The New Zealand dollar is poised for a 0.9 per cent gain on a weekly basis after Greece elected a government that will embrace tough austerity measures in exchange for a regional bail-out package.
The kiwi rose to 71.58 on the trade-weighted index from 70.93 last week, and was down from 71.92.
It was little changed at 78.69 US cents at 5pm from 78.65 cents at 8am and down from 79.69 cents.
The currency was bolstered by increased investor optimism Europe will address its ballooning indebtedness and better than expected first-quarter New Zealand growth.
Some of that sentiment was eroded after the Federal Reserve didn't embark on a third round of quantitative easing, and after Moody's Investors Service downgraded 17 banks with significant exposure and risk of losses from capital markets.

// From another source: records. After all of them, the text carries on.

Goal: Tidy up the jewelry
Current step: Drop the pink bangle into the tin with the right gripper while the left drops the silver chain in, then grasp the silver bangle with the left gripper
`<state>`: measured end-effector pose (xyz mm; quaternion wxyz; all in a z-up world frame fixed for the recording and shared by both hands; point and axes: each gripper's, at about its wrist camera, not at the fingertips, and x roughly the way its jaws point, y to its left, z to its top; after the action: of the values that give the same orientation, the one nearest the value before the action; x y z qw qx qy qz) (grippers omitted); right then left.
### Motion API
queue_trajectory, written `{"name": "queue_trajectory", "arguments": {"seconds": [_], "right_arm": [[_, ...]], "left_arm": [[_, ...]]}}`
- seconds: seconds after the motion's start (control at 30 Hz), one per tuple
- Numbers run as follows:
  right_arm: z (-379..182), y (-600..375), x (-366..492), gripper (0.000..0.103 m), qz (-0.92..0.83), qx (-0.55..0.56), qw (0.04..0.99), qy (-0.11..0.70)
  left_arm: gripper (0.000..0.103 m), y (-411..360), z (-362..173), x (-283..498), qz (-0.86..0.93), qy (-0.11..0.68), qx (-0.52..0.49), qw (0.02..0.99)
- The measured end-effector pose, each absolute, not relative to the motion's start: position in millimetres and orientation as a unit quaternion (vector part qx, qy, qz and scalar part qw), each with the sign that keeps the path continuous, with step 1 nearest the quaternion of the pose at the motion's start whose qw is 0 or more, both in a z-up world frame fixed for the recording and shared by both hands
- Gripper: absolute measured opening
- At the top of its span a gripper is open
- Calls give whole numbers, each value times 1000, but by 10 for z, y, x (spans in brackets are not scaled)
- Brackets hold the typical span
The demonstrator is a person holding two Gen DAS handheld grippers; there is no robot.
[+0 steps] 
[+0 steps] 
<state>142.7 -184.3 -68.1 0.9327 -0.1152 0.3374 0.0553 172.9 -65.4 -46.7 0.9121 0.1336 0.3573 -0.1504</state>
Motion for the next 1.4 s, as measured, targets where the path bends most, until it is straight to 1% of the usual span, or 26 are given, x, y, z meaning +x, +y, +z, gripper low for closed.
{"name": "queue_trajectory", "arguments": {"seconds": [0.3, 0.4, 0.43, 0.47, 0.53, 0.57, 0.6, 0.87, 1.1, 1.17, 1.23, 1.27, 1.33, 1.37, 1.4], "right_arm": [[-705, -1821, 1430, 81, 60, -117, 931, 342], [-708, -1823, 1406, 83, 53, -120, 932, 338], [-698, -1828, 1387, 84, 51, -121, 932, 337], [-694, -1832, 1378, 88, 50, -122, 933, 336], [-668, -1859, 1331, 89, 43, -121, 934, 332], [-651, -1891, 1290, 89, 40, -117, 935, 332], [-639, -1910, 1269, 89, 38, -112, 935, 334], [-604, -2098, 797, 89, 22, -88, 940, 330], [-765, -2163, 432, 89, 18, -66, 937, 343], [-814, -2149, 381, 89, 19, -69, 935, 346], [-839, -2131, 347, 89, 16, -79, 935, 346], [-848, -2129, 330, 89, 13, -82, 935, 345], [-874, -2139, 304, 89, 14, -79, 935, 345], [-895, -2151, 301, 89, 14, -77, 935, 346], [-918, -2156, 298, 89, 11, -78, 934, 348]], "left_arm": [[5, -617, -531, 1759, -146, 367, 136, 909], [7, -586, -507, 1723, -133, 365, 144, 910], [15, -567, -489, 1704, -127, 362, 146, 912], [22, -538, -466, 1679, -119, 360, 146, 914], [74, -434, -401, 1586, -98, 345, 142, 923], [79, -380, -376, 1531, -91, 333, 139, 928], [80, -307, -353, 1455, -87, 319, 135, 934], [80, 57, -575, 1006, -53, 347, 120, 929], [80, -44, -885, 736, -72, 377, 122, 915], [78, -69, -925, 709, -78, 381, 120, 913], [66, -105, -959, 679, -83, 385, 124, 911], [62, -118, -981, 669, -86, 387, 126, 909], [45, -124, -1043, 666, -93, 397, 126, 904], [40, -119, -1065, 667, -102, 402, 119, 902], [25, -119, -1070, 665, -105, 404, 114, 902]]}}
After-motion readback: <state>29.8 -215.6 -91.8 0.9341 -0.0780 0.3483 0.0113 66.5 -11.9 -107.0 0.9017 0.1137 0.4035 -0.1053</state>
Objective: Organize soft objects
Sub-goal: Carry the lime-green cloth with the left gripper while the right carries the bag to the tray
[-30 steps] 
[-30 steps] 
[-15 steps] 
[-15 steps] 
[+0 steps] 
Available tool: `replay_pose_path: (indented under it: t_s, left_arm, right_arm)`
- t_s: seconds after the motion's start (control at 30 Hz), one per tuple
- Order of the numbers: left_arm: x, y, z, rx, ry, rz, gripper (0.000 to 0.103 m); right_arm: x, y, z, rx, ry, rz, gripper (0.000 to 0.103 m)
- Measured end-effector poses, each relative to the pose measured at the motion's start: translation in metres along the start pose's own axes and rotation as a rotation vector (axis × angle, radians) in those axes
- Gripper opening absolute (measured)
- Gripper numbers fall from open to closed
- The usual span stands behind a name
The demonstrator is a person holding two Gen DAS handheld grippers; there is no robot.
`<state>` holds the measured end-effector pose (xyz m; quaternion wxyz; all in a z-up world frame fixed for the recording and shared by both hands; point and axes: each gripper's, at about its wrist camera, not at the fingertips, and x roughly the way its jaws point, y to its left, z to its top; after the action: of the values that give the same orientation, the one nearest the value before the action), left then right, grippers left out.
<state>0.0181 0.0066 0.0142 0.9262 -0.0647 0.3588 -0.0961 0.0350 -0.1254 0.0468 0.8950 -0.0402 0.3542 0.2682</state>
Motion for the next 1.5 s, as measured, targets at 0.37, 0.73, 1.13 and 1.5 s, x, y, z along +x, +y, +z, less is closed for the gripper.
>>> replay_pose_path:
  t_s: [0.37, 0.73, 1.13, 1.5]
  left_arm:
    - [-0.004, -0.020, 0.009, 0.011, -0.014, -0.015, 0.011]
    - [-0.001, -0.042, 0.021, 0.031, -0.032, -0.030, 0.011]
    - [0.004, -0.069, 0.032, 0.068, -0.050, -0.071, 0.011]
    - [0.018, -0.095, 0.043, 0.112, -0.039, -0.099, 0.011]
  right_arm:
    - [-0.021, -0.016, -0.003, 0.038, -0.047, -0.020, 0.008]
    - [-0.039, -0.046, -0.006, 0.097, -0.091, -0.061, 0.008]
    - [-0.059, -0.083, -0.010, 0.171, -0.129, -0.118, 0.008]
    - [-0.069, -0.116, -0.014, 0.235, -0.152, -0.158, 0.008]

"The trajectory of global growth should decide the path of the kiwi, overlaid with any Euro shocks," said Imre Speizer, market strategist at Westpac Banking.
The kiwi's rally over the past month has probably ended, and it will fall to "74 US cents over the next two months", he said.
The kiwi dollar climbed 4.9 per cent over the past month against the greenback, and 4.7 per cent on a trade-weighted basis.
Mr Speizer said markets will be watching policy makers and central banks for their leads, with the the leaders of Italy, Germany, Spain and France set to discuss the region's issues ahead of a summit next week.
The New Zealand dollar fell to 62.76 euro cents from 62.87 cents and declined to 50.47 pence from 50.82 pence.
It rose to 78.33 Australian cents from 78.24 cents, and decreased to 63.32 yen from 63.42 yen.